Relations between ?-adrenoceptor occupancy and increases of contractile force and adenylate cyclase activity induced by catecholamines in human ventricular myocardium

Abstract

The function of β-adrenoceptors was investigated in ventricular myocardium obtained from patients undergoing open heart surgery. Dopamine increased contractile force up to 1/2 and 1/4 of the maximum increase caused by (−)-noradrenaline or (−)-adrenaline in right and left ventricular preparations, respectively. β-adrenoceptors were labelled with ³H-(−)-bupranolol. For 3/4 of the receptors (β₁) the affinity of (−)-noradrenaline was 20 times higher than for the remaining 1/4 (β₂). (−)-Adrenaline and dopamine appeared to be nonselective for β₁ and β₂. Dopamine was able to stimulate the adenylate cyclase only up to 1/3 of the maximum stimulation caused by (−)noradrenaline and (−)-adrenaline. Increases in contractile force by (−)-noradrenaline were closely associated with small increases of cyclase activity through β₁-adrenoceptors, consistent with a common link.

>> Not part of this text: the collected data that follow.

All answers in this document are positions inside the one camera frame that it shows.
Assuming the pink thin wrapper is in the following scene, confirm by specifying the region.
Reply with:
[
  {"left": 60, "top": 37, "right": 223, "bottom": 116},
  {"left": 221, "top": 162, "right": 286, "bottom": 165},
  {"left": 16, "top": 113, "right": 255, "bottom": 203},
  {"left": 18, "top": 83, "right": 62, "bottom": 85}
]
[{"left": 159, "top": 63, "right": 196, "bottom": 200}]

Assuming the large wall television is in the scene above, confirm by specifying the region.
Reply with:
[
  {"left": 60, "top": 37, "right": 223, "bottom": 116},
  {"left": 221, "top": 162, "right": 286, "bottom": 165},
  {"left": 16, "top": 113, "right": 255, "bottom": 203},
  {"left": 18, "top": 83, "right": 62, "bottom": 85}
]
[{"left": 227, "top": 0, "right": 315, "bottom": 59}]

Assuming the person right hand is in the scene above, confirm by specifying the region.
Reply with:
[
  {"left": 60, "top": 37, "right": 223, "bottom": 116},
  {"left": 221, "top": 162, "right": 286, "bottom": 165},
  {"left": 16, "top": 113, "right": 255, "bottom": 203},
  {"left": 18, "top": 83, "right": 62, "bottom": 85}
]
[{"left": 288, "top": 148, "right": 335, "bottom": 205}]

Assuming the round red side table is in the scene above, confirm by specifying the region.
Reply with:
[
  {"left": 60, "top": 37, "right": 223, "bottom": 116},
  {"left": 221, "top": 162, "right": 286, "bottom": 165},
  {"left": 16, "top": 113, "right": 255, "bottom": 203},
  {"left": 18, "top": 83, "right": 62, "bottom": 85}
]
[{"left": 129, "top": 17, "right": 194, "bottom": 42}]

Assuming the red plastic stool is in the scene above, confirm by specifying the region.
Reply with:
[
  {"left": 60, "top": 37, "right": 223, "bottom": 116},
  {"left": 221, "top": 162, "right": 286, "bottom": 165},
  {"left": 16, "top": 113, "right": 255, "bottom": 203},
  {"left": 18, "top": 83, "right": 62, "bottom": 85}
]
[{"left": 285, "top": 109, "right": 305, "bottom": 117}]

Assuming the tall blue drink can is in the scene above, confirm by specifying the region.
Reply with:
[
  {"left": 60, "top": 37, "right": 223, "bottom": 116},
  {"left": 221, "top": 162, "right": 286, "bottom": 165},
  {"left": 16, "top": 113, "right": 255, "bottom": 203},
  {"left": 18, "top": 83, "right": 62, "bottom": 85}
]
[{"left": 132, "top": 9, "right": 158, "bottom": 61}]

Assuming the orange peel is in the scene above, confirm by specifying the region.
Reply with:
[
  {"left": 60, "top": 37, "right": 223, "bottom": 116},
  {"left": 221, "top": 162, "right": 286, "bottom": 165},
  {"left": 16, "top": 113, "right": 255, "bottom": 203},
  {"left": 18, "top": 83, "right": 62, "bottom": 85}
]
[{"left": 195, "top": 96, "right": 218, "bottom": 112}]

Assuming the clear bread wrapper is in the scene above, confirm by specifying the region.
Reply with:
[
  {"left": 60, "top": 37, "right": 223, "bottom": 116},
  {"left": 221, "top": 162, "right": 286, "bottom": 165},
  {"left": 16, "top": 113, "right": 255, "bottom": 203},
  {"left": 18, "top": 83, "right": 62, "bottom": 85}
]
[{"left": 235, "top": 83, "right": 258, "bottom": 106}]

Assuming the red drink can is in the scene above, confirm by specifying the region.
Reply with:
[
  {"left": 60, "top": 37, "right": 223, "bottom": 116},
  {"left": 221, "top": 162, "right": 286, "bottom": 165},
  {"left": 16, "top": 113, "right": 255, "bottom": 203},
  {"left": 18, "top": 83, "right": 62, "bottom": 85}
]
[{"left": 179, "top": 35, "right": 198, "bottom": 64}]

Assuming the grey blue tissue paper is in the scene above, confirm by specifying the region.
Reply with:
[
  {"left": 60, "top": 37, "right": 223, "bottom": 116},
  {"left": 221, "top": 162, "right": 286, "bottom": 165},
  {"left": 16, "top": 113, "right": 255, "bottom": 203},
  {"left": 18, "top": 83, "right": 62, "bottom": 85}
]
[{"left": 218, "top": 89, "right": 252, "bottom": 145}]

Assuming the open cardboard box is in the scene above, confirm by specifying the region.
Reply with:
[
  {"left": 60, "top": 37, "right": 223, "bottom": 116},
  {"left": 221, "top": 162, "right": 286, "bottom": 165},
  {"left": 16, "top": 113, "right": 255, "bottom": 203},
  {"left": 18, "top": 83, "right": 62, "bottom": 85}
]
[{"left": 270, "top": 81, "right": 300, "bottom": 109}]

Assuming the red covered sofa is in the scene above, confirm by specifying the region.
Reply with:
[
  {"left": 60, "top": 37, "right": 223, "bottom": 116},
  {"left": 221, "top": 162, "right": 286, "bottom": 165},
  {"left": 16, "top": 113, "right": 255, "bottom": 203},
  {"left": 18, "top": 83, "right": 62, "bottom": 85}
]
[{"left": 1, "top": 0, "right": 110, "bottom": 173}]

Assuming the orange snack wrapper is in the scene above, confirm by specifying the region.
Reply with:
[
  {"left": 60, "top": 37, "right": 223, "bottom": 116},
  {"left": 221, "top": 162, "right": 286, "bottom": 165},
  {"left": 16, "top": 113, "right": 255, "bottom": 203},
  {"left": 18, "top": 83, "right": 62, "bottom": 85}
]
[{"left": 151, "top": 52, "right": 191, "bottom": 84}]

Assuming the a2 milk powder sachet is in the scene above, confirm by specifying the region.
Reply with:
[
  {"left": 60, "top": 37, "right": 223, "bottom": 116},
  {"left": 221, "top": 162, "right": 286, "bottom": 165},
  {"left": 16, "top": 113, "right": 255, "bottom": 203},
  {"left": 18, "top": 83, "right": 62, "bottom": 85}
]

The experiments on human myocardium were compared with similar experiments on feline myocardium. Feline ventricle exhibited a 20- to 30-fold higher sensitivity to catecholamines as activators of contractile force than did human ventricle. However, the binding affinities for catecholamines were similar in cat and man. A 3 h exposure of human and feline ventricular myocardium to (−)-isoprenaline caused desensitization by uncoupling β-adrenoceptors from the adenylate cyclase. Desensitization reduced the maximum contractile response to (−)-isoprenaline in human but not in feline ventricle. The more efficient activation of contractile force by (−)-noradrenaline in cat, compared to man, appears to be related to a 2-fold higher density of β₁-adrenoceptors, a 6-fold higher production of cyclic AMP per β₁-adrenoceptor and possibly to a more effective use of cyclic AMP for contraction.